• _Task brief_:
Search the records below for the string "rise" and copy each line where it turns up.

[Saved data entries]
- - -
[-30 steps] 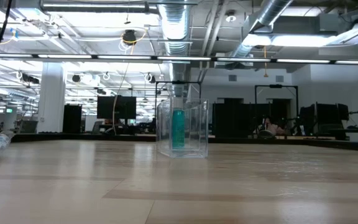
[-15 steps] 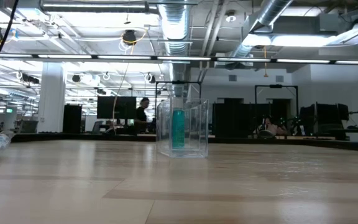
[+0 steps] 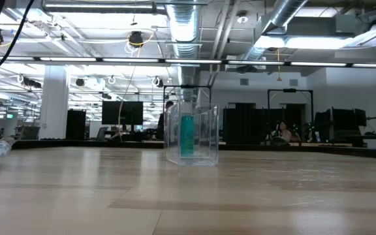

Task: Pick & Place toothbrushing station
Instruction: Put the blue mouthwash bottle into the transparent organizer

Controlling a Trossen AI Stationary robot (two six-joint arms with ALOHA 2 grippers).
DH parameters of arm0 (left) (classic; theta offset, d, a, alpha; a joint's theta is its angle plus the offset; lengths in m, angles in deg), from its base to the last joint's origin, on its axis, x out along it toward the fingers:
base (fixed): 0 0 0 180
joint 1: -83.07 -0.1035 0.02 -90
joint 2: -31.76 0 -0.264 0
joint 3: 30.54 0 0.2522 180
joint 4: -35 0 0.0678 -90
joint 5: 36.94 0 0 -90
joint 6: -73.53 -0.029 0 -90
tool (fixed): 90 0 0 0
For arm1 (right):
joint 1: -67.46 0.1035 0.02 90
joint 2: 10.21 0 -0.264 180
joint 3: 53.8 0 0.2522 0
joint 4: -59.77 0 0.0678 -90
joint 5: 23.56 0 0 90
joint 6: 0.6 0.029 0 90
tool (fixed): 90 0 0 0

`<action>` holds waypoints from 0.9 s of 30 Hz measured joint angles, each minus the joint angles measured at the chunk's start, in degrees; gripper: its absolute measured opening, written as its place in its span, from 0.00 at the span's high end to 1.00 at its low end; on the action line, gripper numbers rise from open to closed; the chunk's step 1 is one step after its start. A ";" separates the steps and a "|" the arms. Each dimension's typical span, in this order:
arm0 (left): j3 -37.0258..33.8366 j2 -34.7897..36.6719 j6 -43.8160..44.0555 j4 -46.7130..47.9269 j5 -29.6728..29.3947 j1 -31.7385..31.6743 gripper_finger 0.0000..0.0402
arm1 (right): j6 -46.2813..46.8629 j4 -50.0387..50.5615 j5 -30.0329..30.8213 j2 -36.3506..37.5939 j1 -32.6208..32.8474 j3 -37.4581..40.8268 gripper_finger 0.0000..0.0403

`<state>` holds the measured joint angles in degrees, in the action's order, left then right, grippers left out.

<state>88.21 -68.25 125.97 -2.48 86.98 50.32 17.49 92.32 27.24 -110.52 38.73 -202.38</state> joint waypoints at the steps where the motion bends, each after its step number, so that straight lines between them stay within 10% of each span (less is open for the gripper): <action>1: 0.02 0.00 -0.08 -0.26 -0.06 0.00 0.99 | -0.31 0.62 0.02 -0.02 -0.02 -0.02 0.47; 27: 0.04 0.02 0.37 -0.15 0.88 0.43 0.99 | 2.97 -0.48 0.11 -0.24 -0.85 0.02 0.47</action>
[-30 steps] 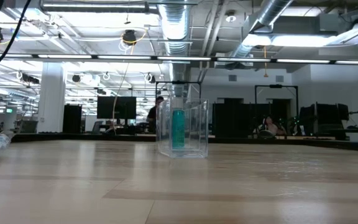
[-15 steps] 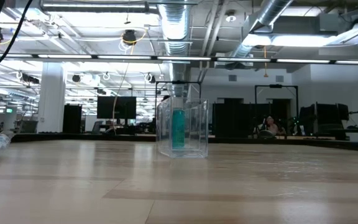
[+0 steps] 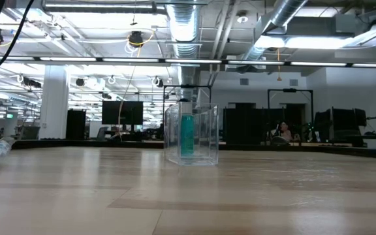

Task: Pick & Place toothbrushing station
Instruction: Put the blue mouthwash bottle into the transparent organizer

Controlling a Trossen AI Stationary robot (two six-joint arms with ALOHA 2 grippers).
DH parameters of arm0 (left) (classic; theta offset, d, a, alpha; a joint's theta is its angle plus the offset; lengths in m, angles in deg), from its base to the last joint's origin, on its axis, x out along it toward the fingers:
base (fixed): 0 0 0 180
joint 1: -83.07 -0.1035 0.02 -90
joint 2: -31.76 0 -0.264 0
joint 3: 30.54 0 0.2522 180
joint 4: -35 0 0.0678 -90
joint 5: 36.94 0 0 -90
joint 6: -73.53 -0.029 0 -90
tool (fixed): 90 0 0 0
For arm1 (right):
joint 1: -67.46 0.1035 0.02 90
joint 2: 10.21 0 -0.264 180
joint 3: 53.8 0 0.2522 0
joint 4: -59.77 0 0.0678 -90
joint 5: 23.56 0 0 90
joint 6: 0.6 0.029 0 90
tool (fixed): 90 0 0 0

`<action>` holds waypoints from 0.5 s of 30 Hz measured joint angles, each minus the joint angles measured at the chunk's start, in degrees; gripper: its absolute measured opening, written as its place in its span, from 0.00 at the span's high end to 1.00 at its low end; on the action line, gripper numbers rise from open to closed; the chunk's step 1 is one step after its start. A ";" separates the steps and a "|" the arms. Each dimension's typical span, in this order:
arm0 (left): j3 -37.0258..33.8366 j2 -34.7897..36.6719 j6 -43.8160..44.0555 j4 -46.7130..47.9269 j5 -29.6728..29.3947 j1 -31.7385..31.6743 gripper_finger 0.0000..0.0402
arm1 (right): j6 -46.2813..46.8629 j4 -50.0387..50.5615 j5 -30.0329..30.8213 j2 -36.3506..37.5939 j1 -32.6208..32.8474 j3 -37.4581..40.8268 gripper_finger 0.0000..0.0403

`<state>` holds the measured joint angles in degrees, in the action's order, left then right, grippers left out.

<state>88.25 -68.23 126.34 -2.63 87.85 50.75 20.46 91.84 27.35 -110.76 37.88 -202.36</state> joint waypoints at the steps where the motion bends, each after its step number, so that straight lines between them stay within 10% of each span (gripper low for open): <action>1: 0.00 0.00 0.04 -0.02 0.21 0.15 0.99 | -0.02 0.73 0.00 0.00 -0.22 0.00 0.47; 15: 0.00 0.00 -2.76 -0.06 1.51 0.11 0.99 | -1.56 2.69 -1.55 -0.07 1.30 0.00 0.47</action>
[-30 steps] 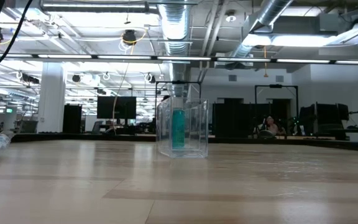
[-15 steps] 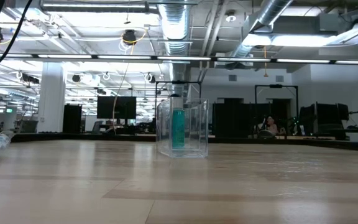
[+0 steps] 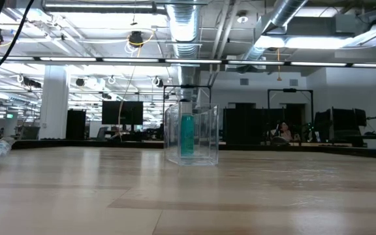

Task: Pick & Place toothbrushing station
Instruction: Put the blue mouthwash bottle into the transparent organizer

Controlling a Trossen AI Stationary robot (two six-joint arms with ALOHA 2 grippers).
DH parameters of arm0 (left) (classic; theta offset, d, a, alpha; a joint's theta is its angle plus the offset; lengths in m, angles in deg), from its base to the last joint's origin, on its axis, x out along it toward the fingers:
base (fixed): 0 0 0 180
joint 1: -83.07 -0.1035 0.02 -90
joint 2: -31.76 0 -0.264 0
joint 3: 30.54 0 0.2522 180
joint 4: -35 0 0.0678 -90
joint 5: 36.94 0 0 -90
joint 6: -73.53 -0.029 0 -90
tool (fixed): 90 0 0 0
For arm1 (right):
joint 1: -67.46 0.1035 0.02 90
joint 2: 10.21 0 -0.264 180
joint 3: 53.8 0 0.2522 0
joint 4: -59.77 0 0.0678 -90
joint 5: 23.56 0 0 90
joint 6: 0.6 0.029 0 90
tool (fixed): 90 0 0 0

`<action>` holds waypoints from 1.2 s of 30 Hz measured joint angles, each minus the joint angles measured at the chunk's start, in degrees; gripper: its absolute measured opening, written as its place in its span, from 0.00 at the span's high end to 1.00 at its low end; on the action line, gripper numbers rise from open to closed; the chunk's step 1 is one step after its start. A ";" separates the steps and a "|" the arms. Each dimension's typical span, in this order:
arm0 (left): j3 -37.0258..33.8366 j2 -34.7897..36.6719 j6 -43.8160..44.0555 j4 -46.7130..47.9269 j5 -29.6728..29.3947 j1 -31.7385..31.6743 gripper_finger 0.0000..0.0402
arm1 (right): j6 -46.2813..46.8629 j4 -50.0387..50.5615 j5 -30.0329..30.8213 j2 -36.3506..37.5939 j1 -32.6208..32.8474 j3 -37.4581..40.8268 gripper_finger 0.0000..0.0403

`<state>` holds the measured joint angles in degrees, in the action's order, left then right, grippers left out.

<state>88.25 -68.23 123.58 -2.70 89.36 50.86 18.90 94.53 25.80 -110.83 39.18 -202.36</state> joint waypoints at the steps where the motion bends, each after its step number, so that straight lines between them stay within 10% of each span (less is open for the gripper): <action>1: 0.00 0.00 -0.19 0.00 0.10 -0.01 0.99 | 0.01 0.00 0.07 0.00 0.03 0.00 0.47; 36: 0.02 -2.08 1.32 -0.59 3.06 0.31 0.99 | 3.06 4.14 -4.74 0.00 -3.01 0.00 0.57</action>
<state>88.28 -70.30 124.90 -3.29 92.43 51.17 21.96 98.67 21.06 -110.83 36.17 -202.36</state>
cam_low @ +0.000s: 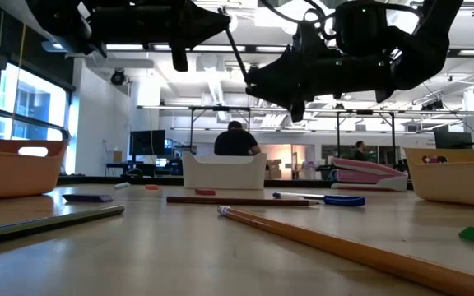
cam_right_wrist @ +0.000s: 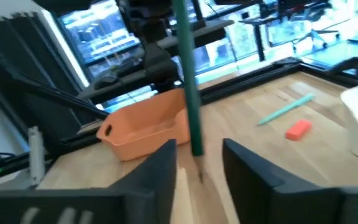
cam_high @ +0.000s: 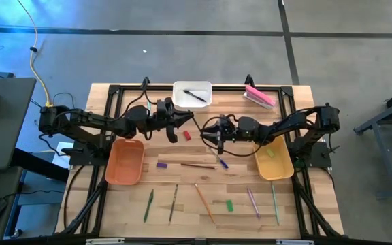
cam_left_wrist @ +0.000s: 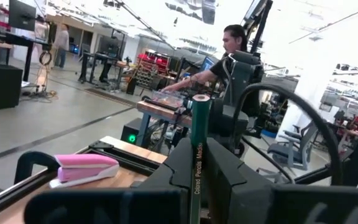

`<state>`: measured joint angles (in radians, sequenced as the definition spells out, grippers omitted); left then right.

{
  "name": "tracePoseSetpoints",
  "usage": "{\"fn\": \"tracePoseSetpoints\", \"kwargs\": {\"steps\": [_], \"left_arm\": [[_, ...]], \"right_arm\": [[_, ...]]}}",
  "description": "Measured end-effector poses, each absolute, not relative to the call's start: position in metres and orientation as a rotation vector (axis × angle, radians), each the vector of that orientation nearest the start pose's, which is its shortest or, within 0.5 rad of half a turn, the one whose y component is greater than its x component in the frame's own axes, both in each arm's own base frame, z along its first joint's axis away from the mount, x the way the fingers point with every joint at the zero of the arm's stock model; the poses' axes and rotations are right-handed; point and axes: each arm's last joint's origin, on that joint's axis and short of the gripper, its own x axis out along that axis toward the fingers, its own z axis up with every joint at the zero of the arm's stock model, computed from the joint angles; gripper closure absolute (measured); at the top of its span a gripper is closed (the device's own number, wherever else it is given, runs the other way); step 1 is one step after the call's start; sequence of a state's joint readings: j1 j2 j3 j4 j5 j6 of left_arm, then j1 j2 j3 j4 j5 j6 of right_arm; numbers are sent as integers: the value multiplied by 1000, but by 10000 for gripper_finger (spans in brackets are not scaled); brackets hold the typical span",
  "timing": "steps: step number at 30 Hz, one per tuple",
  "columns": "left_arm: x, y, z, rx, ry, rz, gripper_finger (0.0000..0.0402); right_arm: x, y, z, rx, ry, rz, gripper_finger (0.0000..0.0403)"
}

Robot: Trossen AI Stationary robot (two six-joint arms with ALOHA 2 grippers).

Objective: Sort crayons/erasers/pens/pencils in bins
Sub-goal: Put the dark blue-green pencil into the orange bin

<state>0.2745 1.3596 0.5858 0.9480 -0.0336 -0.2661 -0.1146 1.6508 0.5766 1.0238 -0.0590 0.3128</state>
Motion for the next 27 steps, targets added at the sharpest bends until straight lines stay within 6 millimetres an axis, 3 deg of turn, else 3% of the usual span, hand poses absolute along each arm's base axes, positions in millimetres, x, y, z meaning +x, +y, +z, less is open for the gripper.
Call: {"fn": "tracePoseSetpoints", "kwargs": {"steps": [8, 15, 20, 27], "left_arm": [[265, 84, 245, -262, -165, 300, 398], [262, 92, 235, -286, -55, 329, 398], [263, 91, 238, -310, 86, 331, 398], [264, 79, 263, -305, 286, 309, 398]], "right_arm": [[297, -33, 191, 253, 63, -96, 197], [277, -35, 207, 115, 199, -137, 182], [258, -38, 209, 6, 357, -234, 230], [257, -49, 201, -41, 419, -205, 367]]}}
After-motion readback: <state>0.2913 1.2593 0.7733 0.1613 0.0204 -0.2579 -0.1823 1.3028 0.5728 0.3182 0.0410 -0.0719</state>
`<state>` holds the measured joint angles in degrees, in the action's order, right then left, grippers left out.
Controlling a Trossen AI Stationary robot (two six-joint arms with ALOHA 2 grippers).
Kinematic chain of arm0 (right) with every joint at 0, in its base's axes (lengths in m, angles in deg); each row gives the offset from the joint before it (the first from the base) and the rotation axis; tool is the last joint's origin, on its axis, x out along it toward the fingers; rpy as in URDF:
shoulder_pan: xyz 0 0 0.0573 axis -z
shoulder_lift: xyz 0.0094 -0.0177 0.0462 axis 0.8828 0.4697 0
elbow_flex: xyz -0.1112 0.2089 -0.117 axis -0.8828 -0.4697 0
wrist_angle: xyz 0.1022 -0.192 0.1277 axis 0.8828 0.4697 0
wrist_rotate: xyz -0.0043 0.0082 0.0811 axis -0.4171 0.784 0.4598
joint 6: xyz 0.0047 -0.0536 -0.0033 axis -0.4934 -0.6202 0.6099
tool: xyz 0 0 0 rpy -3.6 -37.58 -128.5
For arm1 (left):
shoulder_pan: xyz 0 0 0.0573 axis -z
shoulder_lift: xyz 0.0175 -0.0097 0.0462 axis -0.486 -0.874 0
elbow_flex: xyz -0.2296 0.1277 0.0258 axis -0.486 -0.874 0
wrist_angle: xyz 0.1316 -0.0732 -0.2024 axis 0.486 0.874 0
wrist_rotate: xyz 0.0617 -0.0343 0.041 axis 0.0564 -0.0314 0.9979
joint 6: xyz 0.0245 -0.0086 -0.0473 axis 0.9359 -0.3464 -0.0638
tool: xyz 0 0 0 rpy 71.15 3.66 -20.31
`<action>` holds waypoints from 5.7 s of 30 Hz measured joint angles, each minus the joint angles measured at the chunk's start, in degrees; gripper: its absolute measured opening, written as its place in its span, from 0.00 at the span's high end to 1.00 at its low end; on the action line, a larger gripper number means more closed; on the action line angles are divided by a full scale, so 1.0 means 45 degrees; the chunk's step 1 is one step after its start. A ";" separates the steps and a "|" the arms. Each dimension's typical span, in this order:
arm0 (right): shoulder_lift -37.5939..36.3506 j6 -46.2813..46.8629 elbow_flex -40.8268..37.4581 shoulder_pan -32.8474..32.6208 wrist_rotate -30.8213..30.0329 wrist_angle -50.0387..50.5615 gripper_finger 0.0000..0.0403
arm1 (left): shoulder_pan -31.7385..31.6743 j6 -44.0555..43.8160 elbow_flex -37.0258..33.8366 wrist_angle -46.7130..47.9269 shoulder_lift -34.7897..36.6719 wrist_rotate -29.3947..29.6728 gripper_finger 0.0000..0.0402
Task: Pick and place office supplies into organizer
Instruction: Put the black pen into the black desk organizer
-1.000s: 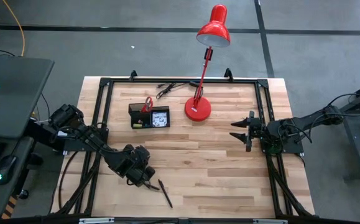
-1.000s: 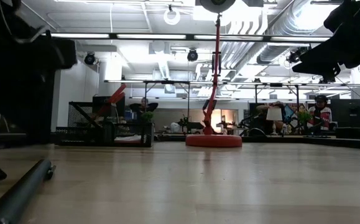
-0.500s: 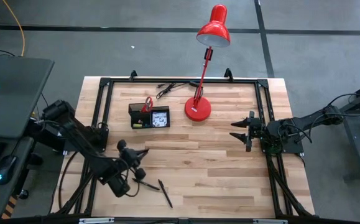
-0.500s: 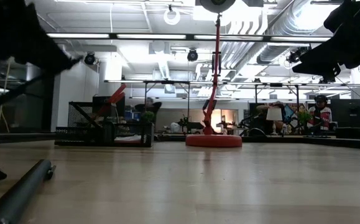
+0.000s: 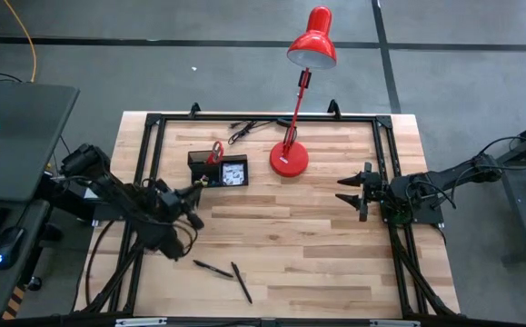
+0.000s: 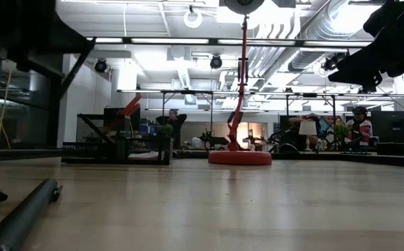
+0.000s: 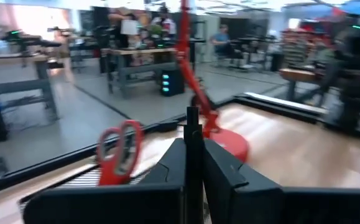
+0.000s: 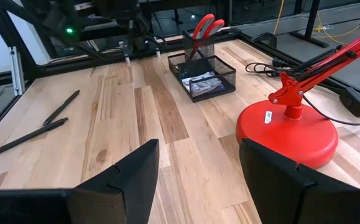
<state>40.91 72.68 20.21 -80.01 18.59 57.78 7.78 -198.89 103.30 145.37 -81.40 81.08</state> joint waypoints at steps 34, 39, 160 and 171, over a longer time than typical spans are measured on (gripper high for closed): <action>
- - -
• _Response for this exercise_:
`<action>` holds waypoints from 0.9 s of 30 Hz measured joint angles, each minus the joint angles measured at the chunk's start, in degrees; gripper: its absolute measured opening, written as its place in its span, from 0.00 at the span's high end to 1.00 at its low end; on the action line, gripper numbers rise from open to closed; the chunk's step 1 is one step after its start. A ";" separates the steps and a "|" the arms. Each dimension's typical span, in this order:
`<action>` holds waypoints from 0.5 s of 30 Hz measured joint angles, each minus the joint angles measured at the chunk's start, in degrees; gripper: its absolute measured opening, written as its place in its span, from 0.00 at the span's high end to 1.00 at its low end; on the action line, gripper numbers rise from open to closed; the chunk's step 1 is one step after its start. A ";" separates the steps and a "|" the arms. Each dimension's typical span, in this order:
`<action>` holds waypoints from 1.2 s of 30 Hz measured joint angles, each minus the joint angles measured at the chunk's start, in degrees; gripper: its absolute measured opening, written as its place in its span, from 0.00 at the span's high end to 1.00 at its low end; on the action line, gripper numbers rise from open to closed; the chunk's step 1 is one step after its start. A ";" separates the steps and a "|" the arms. Each dimension's typical span, in this order:

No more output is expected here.